> [WORK TO COMPLETE]: Would you return the material below exactly, with no line left out?
▬▬▬
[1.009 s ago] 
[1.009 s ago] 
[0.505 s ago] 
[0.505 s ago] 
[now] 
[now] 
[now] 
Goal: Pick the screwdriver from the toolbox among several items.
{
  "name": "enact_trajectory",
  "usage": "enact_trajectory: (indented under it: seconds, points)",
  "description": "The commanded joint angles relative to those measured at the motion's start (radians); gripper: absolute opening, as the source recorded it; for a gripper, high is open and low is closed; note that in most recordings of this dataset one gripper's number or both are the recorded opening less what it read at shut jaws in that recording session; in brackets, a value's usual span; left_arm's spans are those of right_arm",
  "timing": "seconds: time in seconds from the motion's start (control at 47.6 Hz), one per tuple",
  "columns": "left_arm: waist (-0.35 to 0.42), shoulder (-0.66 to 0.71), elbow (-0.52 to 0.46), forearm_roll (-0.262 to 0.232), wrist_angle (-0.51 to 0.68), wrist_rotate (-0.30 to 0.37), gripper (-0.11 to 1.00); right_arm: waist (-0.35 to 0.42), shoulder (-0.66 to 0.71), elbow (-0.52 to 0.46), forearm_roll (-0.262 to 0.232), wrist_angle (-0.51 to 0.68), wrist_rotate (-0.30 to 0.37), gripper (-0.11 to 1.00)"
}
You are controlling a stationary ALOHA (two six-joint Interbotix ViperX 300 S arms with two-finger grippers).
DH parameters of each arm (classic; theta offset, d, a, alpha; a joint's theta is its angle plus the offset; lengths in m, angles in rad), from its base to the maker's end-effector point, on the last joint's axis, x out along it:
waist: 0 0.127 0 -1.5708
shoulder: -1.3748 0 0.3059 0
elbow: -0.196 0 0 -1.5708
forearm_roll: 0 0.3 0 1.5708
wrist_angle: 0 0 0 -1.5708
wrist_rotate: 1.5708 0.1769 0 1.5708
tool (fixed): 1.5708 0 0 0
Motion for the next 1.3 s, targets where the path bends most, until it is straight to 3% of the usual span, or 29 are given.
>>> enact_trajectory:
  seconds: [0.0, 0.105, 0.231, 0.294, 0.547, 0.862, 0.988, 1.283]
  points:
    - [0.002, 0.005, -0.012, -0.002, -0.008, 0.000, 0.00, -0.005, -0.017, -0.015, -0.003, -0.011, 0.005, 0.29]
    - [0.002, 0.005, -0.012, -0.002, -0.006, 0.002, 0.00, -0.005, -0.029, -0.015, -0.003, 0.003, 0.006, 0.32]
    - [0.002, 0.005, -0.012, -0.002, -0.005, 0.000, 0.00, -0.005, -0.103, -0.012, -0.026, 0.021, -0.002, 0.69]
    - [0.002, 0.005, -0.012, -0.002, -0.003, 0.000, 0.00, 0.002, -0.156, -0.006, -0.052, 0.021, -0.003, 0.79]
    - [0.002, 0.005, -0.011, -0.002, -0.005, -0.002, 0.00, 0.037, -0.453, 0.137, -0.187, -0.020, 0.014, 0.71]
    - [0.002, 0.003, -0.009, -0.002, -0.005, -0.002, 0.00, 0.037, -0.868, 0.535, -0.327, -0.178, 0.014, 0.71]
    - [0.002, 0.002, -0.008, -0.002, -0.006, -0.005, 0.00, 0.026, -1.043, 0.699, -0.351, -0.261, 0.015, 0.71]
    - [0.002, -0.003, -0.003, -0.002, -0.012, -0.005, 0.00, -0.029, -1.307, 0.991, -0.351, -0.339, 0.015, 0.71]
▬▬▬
> [SOLUTION FOR THIS PROBLEM]:
[1.009 s ago] 
[1.009 s ago] 
[0.505 s ago] 
[0.505 s ago] 
[now] 
[now] 
[now] 
Goal: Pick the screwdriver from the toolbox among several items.
{
  "name": "enact_trajectory",
  "usage": "enact_trajectory: (indented under it: seconds, points)",
  "description": "The commanded joint angles relative to those measured at the motion's start (radians); gripper: absolute opening, as the source recorded it; for a gripper, high is open and low is closed; note that in most recordings of this dataset one gripper's number or both are the recorded opening less what it read at shut jaws in that recording session; in brackets, a value's usual span; left_arm's spans are those of right_arm",
  "timing": "seconds: time in seconds from the motion's start (control at 47.6 Hz), one per tuple",
  "columns": "left_arm: waist (-0.35 to 0.42), shoulder (-0.66 to 0.71), elbow (-0.52 to 0.46), forearm_roll (-0.262 to 0.232), wrist_angle (-0.51 to 0.68), wrist_rotate (-0.30 to 0.37), gripper (-0.11 to 1.00); right_arm: waist (-0.35 to 0.42), shoulder (-0.66 to 0.71), elbow (-0.52 to 0.46), forearm_roll (-0.262 to 0.232), wrist_angle (-0.51 to 0.68), wrist_rotate (-0.30 to 0.37), gripper (-0.11 to 1.00)"
}
You are controlling a stationary ALOHA (two six-joint Interbotix ViperX 300 S arms with two-finger grippers).
DH parameters of each arm (classic; theta offset, d, a, alpha; a joint's theta is its angle plus the offset; lengths in m, angles in rad), from its base to the maker's end-effector point, on the last joint's axis, x out along it:
waist: 0 0.127 0 -1.5708
shoulder: -1.3748 0 0.3059 0
elbow: -0.196 0 0 -1.5708
forearm_roll: 0 0.3 0 1.5708
wrist_angle: 0 0 0 -1.5708
wrist_rotate: 1.5708 0.1769 0 1.5708
tool (fixed): 1.5708 0 0 0
Motion for the next 1.3 s, targets where the path bends most, until it is straight to 3% of the usual span, or 29 are given.
>>> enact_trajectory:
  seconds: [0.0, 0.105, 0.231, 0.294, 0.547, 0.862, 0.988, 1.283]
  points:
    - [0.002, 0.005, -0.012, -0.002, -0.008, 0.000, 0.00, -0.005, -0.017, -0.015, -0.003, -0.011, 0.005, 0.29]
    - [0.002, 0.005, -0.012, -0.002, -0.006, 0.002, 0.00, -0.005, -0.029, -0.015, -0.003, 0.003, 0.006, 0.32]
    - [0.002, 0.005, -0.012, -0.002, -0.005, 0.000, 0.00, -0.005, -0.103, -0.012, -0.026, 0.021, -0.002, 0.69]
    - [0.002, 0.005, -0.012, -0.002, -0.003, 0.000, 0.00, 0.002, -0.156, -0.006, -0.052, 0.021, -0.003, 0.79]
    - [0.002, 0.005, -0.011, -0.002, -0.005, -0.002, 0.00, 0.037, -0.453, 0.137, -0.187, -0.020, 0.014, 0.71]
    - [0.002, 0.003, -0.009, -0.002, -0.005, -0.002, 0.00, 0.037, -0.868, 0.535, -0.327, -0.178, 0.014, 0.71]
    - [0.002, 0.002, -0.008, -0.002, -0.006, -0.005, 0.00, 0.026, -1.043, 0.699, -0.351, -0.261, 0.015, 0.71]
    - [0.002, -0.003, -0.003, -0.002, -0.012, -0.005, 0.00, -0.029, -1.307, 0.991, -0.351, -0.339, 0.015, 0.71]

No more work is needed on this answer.